Your task:
Print out all of the data below, keeping it identical to the original.
....................
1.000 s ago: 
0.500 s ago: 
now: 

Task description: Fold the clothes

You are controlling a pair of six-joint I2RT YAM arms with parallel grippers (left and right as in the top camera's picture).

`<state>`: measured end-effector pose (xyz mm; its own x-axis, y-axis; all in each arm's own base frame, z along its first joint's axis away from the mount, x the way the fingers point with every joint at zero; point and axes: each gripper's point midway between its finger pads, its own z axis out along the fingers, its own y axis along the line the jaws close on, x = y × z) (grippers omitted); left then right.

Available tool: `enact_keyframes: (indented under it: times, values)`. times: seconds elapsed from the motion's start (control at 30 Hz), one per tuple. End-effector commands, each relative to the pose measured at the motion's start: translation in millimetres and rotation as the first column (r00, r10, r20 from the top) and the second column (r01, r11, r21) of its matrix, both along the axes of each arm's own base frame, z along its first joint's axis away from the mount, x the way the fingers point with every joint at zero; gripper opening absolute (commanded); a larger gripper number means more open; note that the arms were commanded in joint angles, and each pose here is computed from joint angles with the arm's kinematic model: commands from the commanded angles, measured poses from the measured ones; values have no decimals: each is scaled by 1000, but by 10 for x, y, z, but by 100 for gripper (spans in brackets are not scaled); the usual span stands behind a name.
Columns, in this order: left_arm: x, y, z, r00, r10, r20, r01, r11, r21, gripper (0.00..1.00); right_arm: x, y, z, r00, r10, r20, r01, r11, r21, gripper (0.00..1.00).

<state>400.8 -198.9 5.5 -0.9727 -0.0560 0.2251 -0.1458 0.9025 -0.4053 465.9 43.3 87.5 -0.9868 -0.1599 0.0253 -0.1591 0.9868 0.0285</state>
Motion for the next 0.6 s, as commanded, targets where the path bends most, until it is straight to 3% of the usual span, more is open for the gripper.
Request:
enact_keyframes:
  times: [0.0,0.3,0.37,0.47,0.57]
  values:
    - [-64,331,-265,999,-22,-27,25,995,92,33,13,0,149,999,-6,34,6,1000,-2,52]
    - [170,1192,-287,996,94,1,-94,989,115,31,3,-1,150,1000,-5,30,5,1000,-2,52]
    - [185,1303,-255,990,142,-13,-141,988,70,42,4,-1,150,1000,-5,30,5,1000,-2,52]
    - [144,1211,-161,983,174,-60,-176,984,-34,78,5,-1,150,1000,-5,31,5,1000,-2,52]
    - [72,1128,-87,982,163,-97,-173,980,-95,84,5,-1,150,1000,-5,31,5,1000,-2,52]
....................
Solved exercise:
1.000 s ago: 
0.500 s ago: 
now: 

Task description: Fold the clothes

You are controlling a pair of six-joint I2RT YAM arms with parallel grippers (left and right as in the top camera's picture).

`<state>`: measured end-effector pose (xyz mm; its own x-axis, y-axis; all in each arm's own base frame, z along its first joint's axis away from the mount, x the way the fingers point with every joint at zero; point and axes: each gripper's point midway between its finger pads, its own z axis out along the fingers, its own y axis along the line the jaws close on, x = y × z) (grippers omitted); left then right.

Available tool: `enact_keyframes: (indented under it: times, values)`. times: seconds elapsed from the motion's start (control at 30 Hz), one per tuple. End-effector commands, each relative to the pose measured at the motion's start: translation in millimetres and rotation as the first column (r00, r10, r20 from the top) and the second column (r01, r11, r21) of its matrix, both along the axes of each arm's own base frame, z along its first joint's axis away from the mount, x the way the fingers point with every joint at zero; gripper opening absolute (commanded); a larger gripper number means more open; note that the arms were commanded in joint angles, and each pose here is computed from joint angles with the arm's kinematic model: commands from the commanded angles, measured poses from the measured ones; values have no decimals: each is scaled by 1000, but by 10 for x, y, z, but by 100 for gripper (spans in brackets are not scaled); the usual span stands behind a name.
Columns, in this order: left_arm: x, y, z, r00, r10, r20, r01, r11, r21, gripper (0.00..1.00); right_arm: x, y, z, r00, r10, r20, r01, r11, r21, gripper (0.00..1.00).

<state>400.8 -198.9 5.5 -0.9727 -0.0560 0.2251 -0.1458 0.9025 -0.4053 465.9 43.3 87.5 -0.9868 -0.1599 0.0253 -0.1591 0.9868 0.0285</state>
Motion for the next 0.6 s, as commanded, targets where the path bends most, until it is straight to 3% of the usual span, more is open for the gripper.
Request:
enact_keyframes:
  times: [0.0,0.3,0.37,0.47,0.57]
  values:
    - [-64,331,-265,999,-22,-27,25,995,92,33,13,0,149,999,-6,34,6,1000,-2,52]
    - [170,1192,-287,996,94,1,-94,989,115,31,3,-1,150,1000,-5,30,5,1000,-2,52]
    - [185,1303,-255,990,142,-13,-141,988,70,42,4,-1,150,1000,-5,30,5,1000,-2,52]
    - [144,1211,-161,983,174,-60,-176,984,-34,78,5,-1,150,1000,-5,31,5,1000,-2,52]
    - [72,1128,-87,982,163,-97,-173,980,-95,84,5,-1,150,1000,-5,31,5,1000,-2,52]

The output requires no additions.